Policy Logging

Expand Logging to configure the following policy settings for matched users and endpoints:

Policy Setting

Details

Log the following

Endpoint Application Control collects logs from endpoints at a regular interval.

Select one of the following logging limitations:

  • Select None to log no actions.

  • Select Block to log any blocked application start or access that does not originate from an excluded directory.

    This is the default setting for a new policy.

  • Select Selected to log any selected application start or access that does not originate from an excluded directory. Use the list that appears to select the rules to match.

  • Select Any to log any application start or access that does not originate from an excluded directory.

    Note:

    Selecting this option may generate large log files and substantially increase network data transfers.

See About Logs and Log Types.

Exclude the following directories from logs

To exclude specific paths from logging, do the following:

  1. Under Log the following, select one of the following logging limitations:

    • Block

    • Selected

    • Any

  2. Select Exclude the following directories from logs and then type the application paths to exclude. Separate each path with a carriage return.

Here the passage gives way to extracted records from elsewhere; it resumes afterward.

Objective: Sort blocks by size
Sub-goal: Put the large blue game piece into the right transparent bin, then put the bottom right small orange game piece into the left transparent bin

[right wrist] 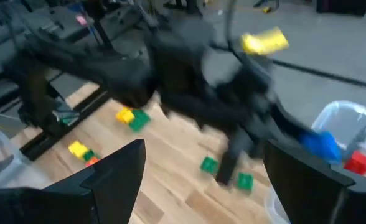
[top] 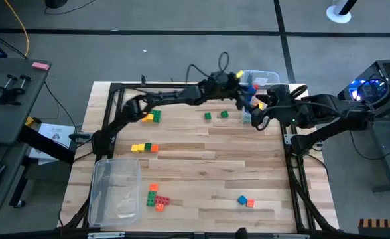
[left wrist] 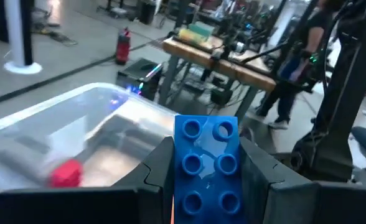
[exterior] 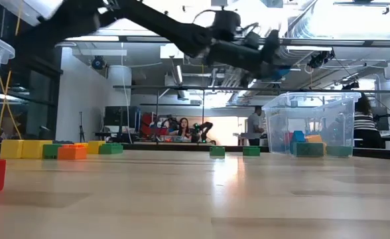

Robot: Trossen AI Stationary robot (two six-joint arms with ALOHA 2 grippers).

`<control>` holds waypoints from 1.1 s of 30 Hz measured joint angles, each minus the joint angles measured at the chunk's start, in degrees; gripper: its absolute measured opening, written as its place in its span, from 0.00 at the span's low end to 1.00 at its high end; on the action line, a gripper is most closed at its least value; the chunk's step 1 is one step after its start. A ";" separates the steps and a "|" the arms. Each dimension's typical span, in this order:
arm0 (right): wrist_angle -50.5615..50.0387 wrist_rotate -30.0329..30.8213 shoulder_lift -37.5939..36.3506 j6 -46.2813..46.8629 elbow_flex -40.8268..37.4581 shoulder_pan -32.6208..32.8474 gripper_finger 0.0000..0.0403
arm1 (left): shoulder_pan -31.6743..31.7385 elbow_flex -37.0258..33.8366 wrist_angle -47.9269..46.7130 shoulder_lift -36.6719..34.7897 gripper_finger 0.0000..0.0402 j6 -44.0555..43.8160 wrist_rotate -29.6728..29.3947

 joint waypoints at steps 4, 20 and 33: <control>2.97 0.50 0.04 -2.54 0.00 -0.02 0.79 | -0.98 9.92 -2.35 6.18 0.24 -1.97 0.21; 4.52 -0.85 -1.22 -6.91 0.00 -0.02 0.79 | 1.16 11.65 -33.93 0.16 0.84 -6.86 18.99; 3.75 -8.13 -1.36 -12.41 0.00 -0.27 0.79 | -18.91 -26.85 -45.55 -25.07 0.80 -1.78 0.28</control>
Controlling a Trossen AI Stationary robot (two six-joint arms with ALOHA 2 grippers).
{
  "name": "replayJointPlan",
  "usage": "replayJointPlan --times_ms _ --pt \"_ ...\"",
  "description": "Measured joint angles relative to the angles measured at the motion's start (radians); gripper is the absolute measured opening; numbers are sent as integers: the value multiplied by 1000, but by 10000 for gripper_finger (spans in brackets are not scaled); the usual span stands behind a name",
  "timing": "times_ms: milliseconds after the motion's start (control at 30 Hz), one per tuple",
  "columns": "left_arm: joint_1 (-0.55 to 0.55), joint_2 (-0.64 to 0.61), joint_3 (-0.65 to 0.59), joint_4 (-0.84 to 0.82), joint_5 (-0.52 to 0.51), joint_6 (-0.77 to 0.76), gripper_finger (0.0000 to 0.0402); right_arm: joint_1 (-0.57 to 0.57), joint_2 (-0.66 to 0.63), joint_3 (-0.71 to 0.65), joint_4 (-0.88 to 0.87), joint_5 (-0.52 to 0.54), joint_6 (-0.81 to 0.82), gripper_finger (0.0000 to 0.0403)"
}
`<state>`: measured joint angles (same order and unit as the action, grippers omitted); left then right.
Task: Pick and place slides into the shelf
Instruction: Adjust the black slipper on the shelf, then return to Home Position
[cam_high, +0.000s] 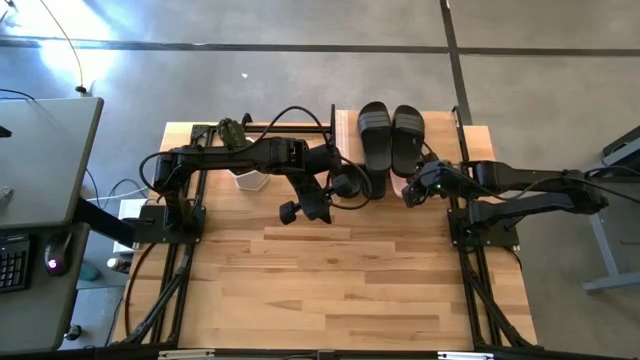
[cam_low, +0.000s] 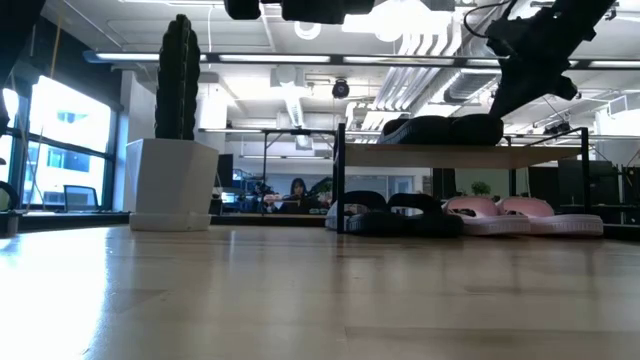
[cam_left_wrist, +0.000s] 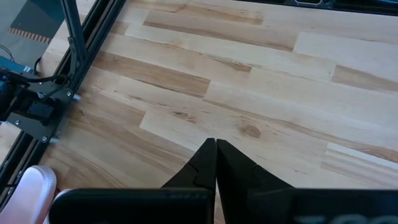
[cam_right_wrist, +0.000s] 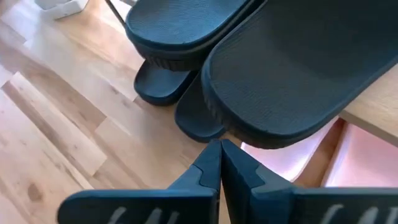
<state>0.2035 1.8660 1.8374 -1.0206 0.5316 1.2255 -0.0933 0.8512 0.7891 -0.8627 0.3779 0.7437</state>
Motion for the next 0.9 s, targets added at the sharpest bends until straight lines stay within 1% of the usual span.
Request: replayJointPlan --times_ms 133,367,600,767,900 --pt "0 0 0 0 0 0 1 -7 0 0 -16 1 0 0" --pt "0 0 0 0 0 0 1 -21 0 0 -15 53 8 0" --pt "0 0 0 0 0 0 1 -28 0 0 -11 54 6 0" --pt "0 0 0 0 0 0 1 -24 0 1 -5 -16 -23 0" --pt "0 0 0 0 0 0 1 -24 0 48 -7 -115 -45 0"
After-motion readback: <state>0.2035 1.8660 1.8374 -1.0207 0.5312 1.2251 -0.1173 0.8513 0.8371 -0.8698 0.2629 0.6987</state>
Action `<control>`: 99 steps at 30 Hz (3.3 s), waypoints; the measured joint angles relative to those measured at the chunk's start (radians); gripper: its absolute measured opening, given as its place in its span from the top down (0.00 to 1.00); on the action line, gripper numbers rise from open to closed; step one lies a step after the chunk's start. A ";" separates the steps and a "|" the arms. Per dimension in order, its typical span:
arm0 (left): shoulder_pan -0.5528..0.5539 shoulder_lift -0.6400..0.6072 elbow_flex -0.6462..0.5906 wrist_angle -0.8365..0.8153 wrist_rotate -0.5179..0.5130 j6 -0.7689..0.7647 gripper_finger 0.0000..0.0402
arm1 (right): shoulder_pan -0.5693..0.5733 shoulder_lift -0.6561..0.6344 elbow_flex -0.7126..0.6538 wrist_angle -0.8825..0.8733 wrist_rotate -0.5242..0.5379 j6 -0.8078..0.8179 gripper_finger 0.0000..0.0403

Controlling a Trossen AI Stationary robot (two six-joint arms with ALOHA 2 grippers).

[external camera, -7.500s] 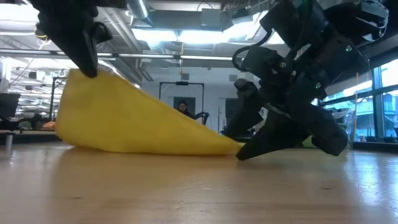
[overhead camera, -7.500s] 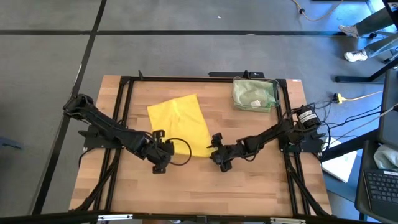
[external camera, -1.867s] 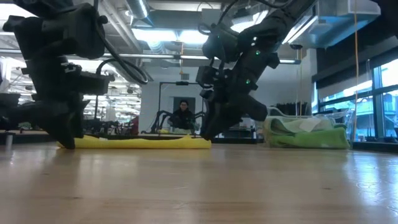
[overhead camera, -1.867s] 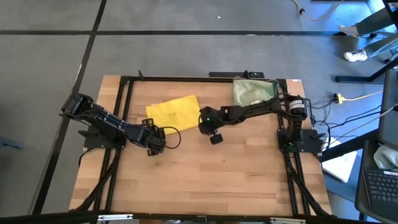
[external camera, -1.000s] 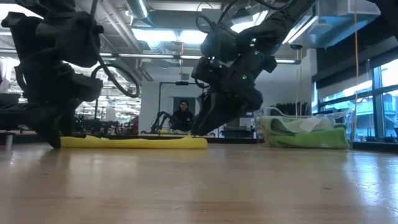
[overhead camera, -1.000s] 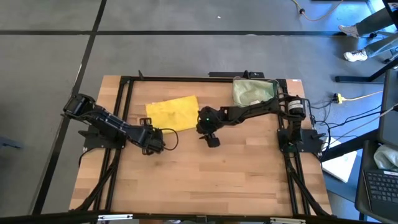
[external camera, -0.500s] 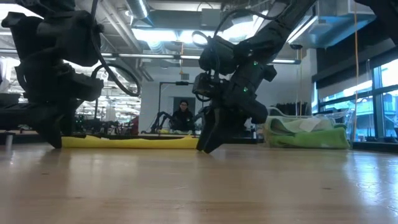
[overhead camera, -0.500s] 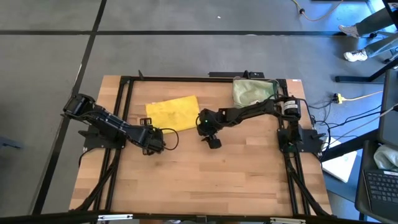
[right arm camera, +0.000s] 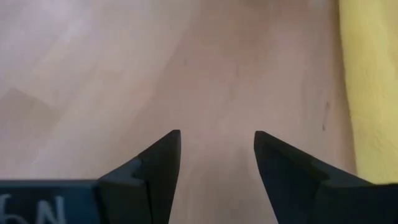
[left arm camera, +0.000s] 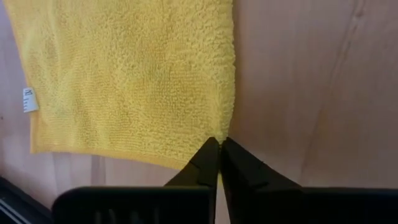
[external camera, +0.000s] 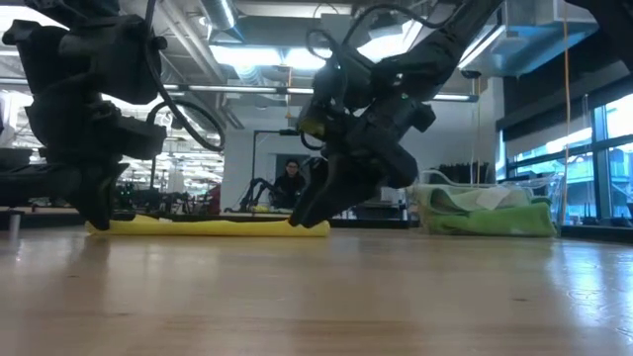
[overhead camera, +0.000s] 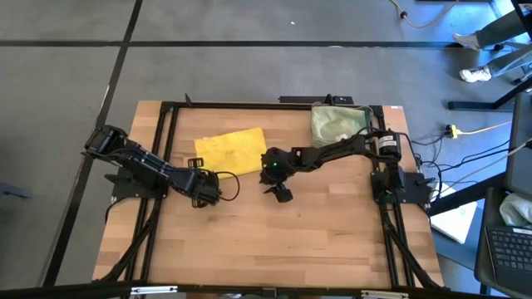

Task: Fold microfiber towels
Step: Fold the yellow cloth

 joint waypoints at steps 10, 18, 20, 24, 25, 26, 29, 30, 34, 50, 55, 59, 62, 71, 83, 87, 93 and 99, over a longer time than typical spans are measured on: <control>0.000 0.000 0.031 -0.019 0.012 0.005 1.00 | 0.035 0.000 0.000 0.185 0.003 0.003 0.49; 0.000 0.000 0.161 -0.062 0.013 0.007 1.00 | 0.075 -0.001 0.000 0.414 0.059 0.022 0.49; 0.000 0.000 0.185 -0.062 0.019 0.006 1.00 | 0.097 -0.002 0.000 0.429 0.109 -0.024 0.49; 0.000 0.000 0.214 -0.062 0.052 0.006 1.00 | 0.162 0.007 0.000 0.482 0.209 -0.132 0.49; 0.000 0.000 0.219 -0.066 0.066 0.006 1.00 | 0.179 0.017 0.000 0.516 0.241 -0.139 0.49; 0.000 0.000 0.223 -0.068 0.084 0.006 1.00 | 0.191 0.032 0.000 0.547 0.263 -0.144 0.49; 0.000 0.000 0.235 -0.069 0.136 0.001 1.00 | 0.217 0.100 0.035 0.624 0.319 -0.141 0.49; 0.000 0.000 0.241 -0.069 0.150 -0.002 1.00 | 0.221 0.126 0.063 0.628 0.343 -0.136 0.49; -0.001 0.000 0.266 -0.055 0.187 -0.034 1.00 | 0.228 0.225 0.188 0.539 0.397 -0.137 0.49; -0.010 0.000 0.275 -0.006 0.188 -0.080 1.00 | 0.236 0.292 0.362 0.343 0.571 -0.131 0.49; -0.009 0.000 0.275 0.058 0.211 -0.083 1.00 | 0.228 0.293 0.362 0.350 0.587 -0.132 0.49; -0.008 0.000 0.275 0.079 0.239 -0.086 1.00 | 0.225 0.293 0.362 0.330 0.584 -0.131 0.49; -0.009 0.000 0.275 0.077 0.247 -0.096 1.00 | 0.225 0.293 0.362 0.309 0.564 -0.130 0.52; -0.010 0.000 0.275 0.084 0.264 -0.096 1.00 | 0.216 0.293 0.362 0.283 0.444 -0.132 0.66; -0.010 0.000 0.275 0.148 0.263 -0.080 1.00 | 0.215 0.293 0.362 0.291 0.443 -0.140 0.83; -0.009 -0.001 0.278 0.162 0.253 -0.070 1.00 | 0.215 0.298 0.360 0.278 0.442 -0.140 0.92; -0.013 -0.027 0.277 0.121 0.255 -0.060 1.00 | 0.215 0.296 0.361 0.230 0.442 -0.137 0.97; -0.064 -0.124 0.277 -0.005 0.168 -0.048 1.00 | 0.218 0.294 0.358 0.095 0.441 -0.131 0.99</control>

    The default paths are %SYSTEMROOT% and %WINDIR%.

Collect aggregated logs every

Endpoint Application Control collects logs from endpoints at a regular interval.

Select the interval for collecting the logs aggregated by endpoints.

The default setting is 2 hours. The suggested setting depends on the number of deployed agents.

See Server Requirements.

Use the following log transfer options to dynamically add "Known Applications" to rules using the Known application dynamic search filter.

The log transfer options provide methods that allow you to create dynamically-updated application lists that you can then use in dynamic rules to circumvent the need of manually updating policies every time you need to approve a new application.

Note:

Ensure that you enable Log-only mode in new rules to correctly log and tag log data received by agents.

Enable "Policy action" log transfer to monitor applications with the Allow action

Automatically applies the policy-action, action-allow, and any specified Additional tags to log data

Use case:

After applying a Lockdown rule, you can use the policy-action and action-allow tags to determine whether users and endpoints have correctly applied policy settings for allowed applications.

Enable "Policy action" log transfer to monitor applications with the Block action

Automatically applies the policy-action, action-block, and any specified Additional tags to log data

Use case:

Authorized IT administrators intentionally install new applications to a test endpoint that trigger the "Block" action. Through use of the automatically added tags, the IT administrator creates an "Allow" rule using the Known and dynamic search filter that searches for the policy-action and action-block tags. The agent dynamically updates the "Allow" list and allows all applications with the applied tags.

For detailed steps, see Creating Dynamically Updated Allowed Application Rules.

Enable "Endpoint inventory" log transfer to monitor existing applications on agents

Automatically applies the inventory and any specified Additional tags to log data sent after endpoint inventory scans are complete on agents

Use case:

After performing inventory scans on agents, create a new allow rule and policy using the Known and dynamic search filter that searches for the inventory tag to allow all applications currently installed on endpoints to run on other agents.